07Which pays a better dividend — GENK or DENN?
In this comparison, GENK (7.
9% yield) pays a dividend. DENN does not pay a meaningful dividend and should not be held primarily for income.
08Is GENK or DENN better for a retirement portfolio?
For long-horizon retirement investors, Denny's Corporation (DENN) is the stronger choice — it scores higher on the combination of lower volatility, dividend reliability, and long-term compounding (low volatility (β 0.
65)). GEN Restaurant Group, Inc. (GENK) carries a higher beta of 1. 53 — meaning larger drawdowns in market downturns, which matters significantly when you cannot wait years for a recovery. Both have compounded well over 10 years (DENN: -42. 9%, GENK: -84. 9%), confirming both are viable long-term holds — but the lower-volatility option typically results in less emotional selling during corrections.

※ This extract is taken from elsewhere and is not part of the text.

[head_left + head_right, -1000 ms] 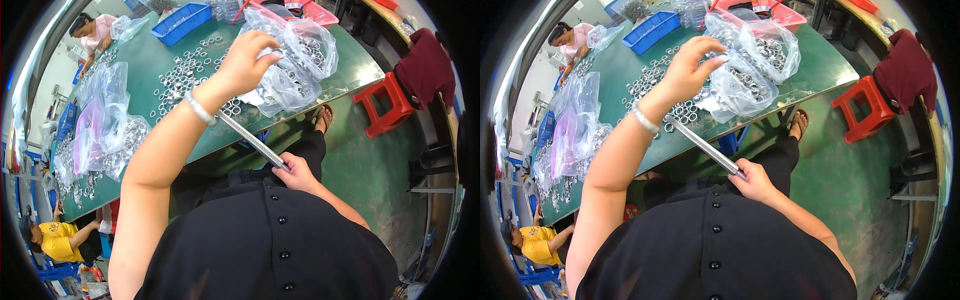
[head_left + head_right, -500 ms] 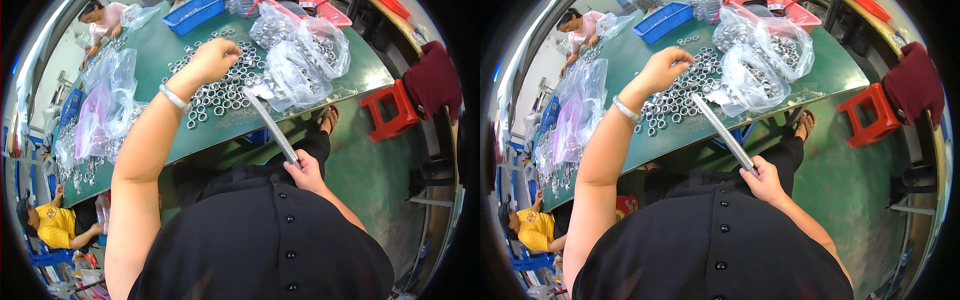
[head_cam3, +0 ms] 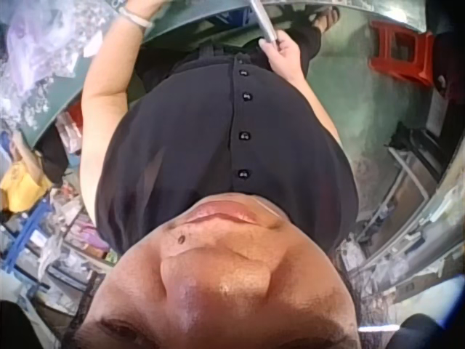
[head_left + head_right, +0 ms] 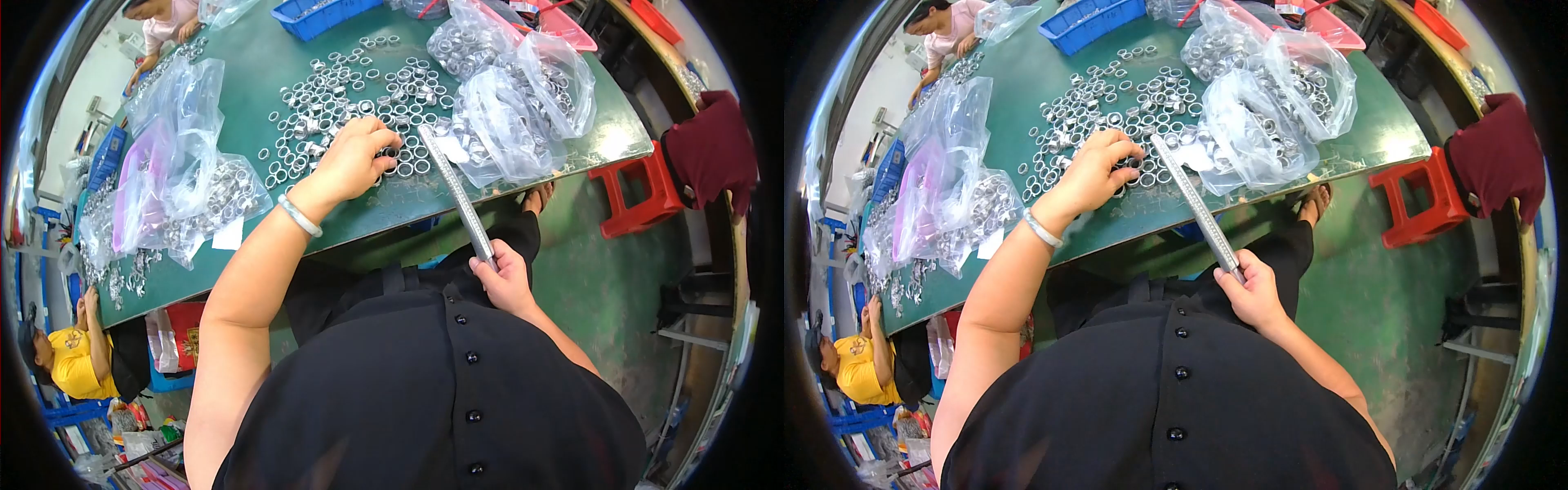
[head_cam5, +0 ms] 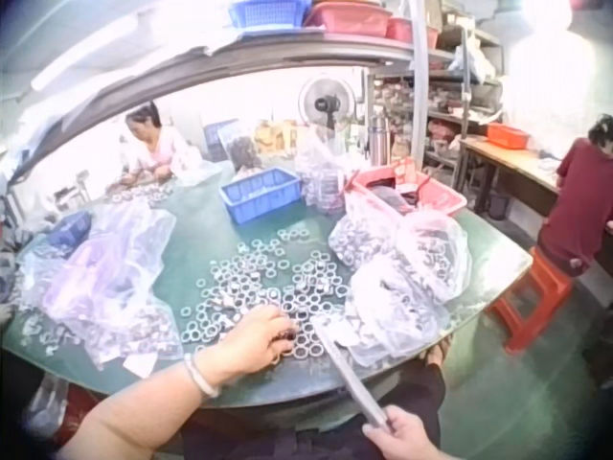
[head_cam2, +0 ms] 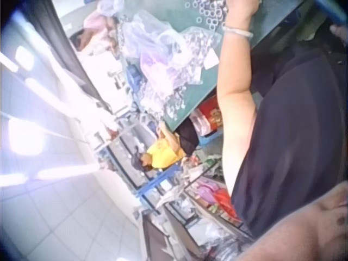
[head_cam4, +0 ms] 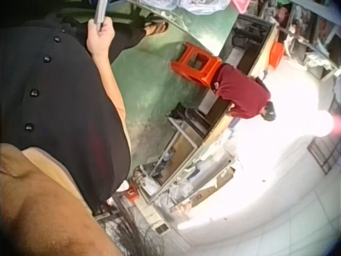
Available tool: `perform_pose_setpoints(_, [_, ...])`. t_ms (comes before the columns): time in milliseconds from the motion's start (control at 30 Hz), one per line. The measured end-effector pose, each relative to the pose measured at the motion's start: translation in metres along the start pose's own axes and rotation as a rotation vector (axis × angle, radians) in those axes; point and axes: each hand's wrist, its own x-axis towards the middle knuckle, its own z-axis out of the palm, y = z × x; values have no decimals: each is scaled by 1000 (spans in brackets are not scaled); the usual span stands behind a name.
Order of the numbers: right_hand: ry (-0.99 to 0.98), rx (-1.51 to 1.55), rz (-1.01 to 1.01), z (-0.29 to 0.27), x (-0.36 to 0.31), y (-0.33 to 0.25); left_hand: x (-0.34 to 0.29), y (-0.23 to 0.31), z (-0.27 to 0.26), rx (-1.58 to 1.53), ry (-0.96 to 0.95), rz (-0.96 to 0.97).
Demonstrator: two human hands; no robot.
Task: The person picks up metal rings from a pile on the table and places them onto a metal rod one by one.
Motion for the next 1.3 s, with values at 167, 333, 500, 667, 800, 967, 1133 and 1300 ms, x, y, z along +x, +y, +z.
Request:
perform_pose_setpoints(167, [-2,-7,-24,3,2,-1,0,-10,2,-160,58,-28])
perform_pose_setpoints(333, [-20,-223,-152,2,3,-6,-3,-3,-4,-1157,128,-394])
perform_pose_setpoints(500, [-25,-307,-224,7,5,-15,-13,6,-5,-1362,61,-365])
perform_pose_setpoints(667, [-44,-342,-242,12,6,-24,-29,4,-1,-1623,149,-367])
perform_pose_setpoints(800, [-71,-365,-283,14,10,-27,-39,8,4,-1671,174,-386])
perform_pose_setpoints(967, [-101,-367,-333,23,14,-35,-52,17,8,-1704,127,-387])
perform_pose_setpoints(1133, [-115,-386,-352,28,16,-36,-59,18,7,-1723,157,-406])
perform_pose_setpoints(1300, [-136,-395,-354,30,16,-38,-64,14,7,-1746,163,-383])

Retirement portfolios generally favour predictability over maximum returns. Consult a financial advisor before making allocation decisions.
09What are the main differences between GENK and DENN?
Both stocks operate in the Consumer Cyclical sector, making this a peer-level intra-sector comparison — the same macro tailwinds and headwinds will affect both.
In terms of investment character: GENK is a small-cap high-growth stock; DENN is a small-cap deep-value stock. GENK pays a dividend while DENN does not, making them suitable for different income and tax situations. These fundamental differences mean investors should not choose between them on a single metric — the "better stock" depends entirely on which of these characteristics aligns with your investment strategy.